Mining Your Own Business
John Digger is the owner of a large illudium phosdex mine. The mine is made up of a series of tunnels that meet at various large junctions. Unlike some owners, Digger actually cares about the welfare of his workers and has a concern about the layout of the mine. Specifically, he worries that there may a junction which, in case of collapse, will cut off workers in one section of the mine from other workers (illudium phosdex, as you know, is highly unstable). To counter this, he wants to install special escape shafts from the junctions to the surface. He could install one escape shaft at each junction, but Digger doesn't care about his workers that much.
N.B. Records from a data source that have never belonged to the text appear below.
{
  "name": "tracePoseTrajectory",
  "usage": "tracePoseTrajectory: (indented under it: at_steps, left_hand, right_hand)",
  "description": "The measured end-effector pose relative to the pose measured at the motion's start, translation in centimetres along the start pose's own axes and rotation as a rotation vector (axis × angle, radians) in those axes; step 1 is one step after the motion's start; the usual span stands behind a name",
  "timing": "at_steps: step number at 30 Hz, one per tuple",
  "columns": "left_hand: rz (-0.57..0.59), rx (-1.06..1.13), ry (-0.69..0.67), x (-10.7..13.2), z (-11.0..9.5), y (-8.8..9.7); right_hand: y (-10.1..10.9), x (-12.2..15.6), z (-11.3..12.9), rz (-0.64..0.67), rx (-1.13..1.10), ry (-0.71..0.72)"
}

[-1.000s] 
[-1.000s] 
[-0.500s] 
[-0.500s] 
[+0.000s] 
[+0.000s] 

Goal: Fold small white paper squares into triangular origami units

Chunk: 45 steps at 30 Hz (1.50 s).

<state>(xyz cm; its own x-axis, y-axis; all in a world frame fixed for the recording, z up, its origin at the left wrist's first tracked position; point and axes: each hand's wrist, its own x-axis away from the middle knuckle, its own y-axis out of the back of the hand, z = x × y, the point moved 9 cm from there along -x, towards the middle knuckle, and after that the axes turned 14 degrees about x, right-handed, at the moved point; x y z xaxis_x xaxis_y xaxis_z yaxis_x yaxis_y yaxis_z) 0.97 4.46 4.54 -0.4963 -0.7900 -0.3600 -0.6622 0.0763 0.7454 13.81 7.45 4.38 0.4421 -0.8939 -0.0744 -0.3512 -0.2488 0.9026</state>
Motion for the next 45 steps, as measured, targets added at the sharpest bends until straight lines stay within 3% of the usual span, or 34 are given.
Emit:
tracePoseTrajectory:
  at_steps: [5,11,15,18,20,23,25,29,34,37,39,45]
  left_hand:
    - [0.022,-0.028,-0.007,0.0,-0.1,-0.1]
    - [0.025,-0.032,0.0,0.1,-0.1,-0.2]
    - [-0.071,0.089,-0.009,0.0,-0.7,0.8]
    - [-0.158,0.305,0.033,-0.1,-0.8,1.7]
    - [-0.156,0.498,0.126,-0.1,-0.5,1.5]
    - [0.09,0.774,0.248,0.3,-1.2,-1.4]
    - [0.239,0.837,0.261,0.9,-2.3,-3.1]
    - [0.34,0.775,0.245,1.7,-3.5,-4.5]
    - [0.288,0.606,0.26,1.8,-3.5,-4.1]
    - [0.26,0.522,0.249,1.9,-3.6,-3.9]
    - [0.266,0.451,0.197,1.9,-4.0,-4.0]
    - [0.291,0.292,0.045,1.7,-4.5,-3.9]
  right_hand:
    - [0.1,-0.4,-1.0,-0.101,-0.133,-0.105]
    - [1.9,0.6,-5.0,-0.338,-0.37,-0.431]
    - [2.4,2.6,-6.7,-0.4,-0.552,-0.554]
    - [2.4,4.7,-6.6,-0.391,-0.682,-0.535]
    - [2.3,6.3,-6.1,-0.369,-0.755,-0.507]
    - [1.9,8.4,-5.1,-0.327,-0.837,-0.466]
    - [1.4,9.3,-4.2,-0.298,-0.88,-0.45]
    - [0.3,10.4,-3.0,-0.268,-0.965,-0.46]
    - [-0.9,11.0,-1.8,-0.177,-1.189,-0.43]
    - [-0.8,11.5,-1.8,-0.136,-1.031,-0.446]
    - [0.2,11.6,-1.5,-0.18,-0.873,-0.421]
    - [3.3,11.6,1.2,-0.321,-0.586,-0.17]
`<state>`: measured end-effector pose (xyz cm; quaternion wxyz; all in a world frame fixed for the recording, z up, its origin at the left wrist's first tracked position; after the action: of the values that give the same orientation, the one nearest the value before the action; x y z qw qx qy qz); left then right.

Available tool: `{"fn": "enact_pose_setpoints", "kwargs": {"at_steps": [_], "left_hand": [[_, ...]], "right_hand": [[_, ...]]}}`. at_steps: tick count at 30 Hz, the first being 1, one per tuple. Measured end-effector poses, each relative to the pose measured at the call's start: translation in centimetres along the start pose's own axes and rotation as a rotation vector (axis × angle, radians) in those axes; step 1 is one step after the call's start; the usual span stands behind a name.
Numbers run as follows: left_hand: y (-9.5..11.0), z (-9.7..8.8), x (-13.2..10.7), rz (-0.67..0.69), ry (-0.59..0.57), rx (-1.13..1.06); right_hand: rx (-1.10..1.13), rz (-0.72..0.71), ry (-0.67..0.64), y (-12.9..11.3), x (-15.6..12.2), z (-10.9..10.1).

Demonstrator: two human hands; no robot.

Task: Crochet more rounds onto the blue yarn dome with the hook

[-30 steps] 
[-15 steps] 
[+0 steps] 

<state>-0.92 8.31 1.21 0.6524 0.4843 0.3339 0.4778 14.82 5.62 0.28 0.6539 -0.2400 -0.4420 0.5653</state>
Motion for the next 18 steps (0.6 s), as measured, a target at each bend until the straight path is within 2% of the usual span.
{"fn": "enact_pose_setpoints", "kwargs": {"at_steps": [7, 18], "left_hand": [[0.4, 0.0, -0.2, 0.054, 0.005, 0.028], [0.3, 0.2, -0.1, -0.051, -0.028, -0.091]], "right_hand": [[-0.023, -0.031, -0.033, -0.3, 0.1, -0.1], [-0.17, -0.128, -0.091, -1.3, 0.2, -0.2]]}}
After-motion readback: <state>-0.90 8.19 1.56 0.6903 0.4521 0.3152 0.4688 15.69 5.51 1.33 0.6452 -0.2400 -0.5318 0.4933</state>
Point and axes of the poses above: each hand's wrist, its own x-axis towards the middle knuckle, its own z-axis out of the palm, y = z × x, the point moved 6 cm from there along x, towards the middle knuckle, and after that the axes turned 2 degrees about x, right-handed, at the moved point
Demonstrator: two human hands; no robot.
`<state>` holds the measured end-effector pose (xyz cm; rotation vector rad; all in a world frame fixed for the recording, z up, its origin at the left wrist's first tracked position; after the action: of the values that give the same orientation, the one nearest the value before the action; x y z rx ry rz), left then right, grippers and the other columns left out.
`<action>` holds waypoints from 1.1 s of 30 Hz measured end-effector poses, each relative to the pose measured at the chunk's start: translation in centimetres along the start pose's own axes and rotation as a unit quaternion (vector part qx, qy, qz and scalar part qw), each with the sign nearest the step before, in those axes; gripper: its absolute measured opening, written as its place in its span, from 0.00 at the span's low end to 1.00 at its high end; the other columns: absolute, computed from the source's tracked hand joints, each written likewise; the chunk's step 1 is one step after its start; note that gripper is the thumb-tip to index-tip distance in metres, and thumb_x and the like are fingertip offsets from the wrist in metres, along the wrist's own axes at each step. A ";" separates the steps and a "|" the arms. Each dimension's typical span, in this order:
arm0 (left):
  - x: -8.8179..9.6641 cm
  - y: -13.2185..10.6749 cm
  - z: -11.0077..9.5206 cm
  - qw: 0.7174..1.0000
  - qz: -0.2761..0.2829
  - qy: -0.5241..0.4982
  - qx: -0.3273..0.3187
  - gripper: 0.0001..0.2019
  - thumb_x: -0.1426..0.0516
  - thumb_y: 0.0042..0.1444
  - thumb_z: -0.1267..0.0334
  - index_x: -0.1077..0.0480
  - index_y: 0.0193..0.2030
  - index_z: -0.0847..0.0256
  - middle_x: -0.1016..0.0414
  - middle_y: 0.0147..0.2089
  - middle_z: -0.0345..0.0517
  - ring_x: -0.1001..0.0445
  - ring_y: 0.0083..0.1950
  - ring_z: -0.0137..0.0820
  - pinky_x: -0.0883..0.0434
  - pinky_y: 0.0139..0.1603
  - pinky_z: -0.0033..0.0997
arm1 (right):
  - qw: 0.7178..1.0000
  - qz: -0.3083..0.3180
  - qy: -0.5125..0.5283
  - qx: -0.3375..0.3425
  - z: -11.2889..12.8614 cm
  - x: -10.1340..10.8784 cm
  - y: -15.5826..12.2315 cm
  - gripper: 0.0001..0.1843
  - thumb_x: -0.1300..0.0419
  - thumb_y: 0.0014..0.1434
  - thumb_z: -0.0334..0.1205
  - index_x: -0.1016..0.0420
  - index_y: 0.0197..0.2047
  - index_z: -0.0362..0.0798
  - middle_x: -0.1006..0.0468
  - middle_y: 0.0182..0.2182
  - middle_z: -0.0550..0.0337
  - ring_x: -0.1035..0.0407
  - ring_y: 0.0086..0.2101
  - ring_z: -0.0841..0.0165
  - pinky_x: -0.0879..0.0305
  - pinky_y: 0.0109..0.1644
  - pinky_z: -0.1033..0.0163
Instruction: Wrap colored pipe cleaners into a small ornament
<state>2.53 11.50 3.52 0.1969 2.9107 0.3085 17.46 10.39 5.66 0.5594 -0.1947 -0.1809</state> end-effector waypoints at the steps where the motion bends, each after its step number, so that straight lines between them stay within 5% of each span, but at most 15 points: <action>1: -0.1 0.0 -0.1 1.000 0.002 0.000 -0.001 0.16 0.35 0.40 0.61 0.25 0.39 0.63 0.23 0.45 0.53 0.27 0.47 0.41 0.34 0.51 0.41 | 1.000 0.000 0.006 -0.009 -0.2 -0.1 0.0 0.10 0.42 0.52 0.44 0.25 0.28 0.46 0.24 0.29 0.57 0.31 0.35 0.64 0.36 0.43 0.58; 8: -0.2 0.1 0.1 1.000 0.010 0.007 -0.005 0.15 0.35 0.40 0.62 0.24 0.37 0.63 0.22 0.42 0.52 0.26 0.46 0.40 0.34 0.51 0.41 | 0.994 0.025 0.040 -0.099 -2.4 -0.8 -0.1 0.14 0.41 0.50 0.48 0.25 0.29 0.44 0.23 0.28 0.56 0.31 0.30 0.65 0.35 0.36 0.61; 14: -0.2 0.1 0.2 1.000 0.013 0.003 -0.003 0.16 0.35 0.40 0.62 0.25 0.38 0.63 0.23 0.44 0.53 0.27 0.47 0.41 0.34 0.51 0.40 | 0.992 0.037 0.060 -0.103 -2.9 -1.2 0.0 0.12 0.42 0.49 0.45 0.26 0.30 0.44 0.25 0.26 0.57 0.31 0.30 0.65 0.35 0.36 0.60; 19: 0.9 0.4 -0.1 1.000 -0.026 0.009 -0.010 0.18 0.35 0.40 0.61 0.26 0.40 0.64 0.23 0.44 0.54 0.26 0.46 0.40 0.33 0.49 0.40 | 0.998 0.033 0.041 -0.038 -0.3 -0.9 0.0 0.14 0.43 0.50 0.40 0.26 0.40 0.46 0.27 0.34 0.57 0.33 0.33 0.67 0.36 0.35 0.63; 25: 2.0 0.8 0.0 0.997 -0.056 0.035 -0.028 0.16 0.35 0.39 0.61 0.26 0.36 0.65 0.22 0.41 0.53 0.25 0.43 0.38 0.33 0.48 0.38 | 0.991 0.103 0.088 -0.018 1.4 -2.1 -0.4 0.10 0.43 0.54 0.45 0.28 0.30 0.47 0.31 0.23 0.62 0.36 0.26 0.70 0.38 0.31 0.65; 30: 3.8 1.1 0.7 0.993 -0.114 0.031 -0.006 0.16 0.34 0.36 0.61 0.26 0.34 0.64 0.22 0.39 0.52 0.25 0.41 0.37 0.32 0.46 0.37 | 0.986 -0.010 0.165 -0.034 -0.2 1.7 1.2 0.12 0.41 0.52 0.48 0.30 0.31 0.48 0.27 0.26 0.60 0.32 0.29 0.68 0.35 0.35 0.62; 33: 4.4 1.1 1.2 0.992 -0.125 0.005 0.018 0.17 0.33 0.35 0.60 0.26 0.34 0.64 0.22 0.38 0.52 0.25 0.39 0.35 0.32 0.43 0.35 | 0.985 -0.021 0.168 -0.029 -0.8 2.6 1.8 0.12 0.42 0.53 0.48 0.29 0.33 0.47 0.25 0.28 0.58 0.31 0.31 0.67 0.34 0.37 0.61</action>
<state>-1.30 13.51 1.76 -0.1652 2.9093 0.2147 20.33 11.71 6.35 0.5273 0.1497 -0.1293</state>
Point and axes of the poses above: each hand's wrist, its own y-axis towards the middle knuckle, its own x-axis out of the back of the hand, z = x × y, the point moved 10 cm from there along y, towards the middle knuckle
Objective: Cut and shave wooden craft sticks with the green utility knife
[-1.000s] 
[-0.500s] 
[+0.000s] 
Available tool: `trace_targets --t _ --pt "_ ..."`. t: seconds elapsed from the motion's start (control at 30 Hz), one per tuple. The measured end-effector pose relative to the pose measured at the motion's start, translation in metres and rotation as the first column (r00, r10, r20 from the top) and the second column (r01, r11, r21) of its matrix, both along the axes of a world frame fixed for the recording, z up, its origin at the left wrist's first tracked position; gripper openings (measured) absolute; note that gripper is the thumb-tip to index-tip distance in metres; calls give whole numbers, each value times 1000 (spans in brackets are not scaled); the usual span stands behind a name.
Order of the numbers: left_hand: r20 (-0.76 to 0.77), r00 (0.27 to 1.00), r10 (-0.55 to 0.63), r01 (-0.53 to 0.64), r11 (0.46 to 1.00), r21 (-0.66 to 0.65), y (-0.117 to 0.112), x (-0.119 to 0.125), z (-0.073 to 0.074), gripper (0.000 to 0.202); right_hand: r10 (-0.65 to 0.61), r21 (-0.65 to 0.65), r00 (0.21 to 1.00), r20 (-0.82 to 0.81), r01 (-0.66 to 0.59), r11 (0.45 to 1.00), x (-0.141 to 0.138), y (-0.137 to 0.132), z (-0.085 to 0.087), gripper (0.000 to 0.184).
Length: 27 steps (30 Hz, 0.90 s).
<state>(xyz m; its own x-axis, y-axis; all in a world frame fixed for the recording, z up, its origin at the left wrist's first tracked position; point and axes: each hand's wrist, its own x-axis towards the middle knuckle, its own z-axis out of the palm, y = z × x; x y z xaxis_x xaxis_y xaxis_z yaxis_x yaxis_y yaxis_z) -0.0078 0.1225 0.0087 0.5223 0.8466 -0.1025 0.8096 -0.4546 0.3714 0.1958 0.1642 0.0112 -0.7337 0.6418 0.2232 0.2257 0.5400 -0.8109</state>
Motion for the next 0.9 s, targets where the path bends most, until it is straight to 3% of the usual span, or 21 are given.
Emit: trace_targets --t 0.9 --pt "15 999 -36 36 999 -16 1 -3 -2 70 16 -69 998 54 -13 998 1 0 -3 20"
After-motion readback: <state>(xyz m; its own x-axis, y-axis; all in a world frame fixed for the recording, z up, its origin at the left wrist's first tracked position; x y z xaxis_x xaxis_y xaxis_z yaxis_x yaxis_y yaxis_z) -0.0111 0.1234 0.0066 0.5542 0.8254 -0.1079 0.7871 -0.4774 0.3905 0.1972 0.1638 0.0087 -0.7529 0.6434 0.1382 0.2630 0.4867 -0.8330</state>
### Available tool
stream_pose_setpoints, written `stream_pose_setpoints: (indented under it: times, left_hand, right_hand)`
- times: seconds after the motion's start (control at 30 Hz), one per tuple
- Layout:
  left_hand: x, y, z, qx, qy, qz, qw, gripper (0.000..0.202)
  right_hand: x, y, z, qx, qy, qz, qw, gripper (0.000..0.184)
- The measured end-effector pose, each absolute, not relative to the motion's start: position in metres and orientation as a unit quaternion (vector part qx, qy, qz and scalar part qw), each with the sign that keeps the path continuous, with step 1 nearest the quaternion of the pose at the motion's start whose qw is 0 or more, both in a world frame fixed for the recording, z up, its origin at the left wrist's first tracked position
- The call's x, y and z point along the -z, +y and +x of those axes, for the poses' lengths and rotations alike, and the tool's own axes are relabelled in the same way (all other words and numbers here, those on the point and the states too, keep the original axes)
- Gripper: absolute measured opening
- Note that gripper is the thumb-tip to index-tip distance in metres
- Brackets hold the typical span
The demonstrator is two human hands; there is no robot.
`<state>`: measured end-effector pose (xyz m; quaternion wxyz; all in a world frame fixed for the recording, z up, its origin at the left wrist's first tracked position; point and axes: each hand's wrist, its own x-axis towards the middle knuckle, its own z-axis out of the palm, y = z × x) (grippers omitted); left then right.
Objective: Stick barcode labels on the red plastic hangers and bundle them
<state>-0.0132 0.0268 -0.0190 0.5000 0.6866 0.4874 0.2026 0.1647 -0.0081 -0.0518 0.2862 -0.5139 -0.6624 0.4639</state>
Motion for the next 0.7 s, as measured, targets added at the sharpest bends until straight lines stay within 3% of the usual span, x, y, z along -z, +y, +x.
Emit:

Instead, he wants to install the minimum number of escape shafts so that if any of the junctions collapses, all the workers who survive the junction collapse will have a path to the surface.
Write a program to calculate the minimum number of escape shafts and the total number of ways in which this minimum number of escape shafts can be installed.
Input
The input consists of several test cases. The first line of each case contains a positive integer N (N ≤ 5·10^4) indicating the number of mine tunnels. Following this are N lines each containing two distinct integers s and t, where s and t are junction numbers. Junctions are numbered consecutively starting at 1. Each pair of junctions is joined by at most a single tunnel. Each set of mine tunnels forms one connected unit (that is, you can get from any one junction to any other).
The last test case is followed by a line containing a single zero.
Output
For each test case, display its case number followed by the minimum number of escape shafts needed for the system of mine tunnels and the total number of ways these escape shafts can be installed. You may assume that the result fits in a signed 64-bit integer.
Follow the format of the sample output.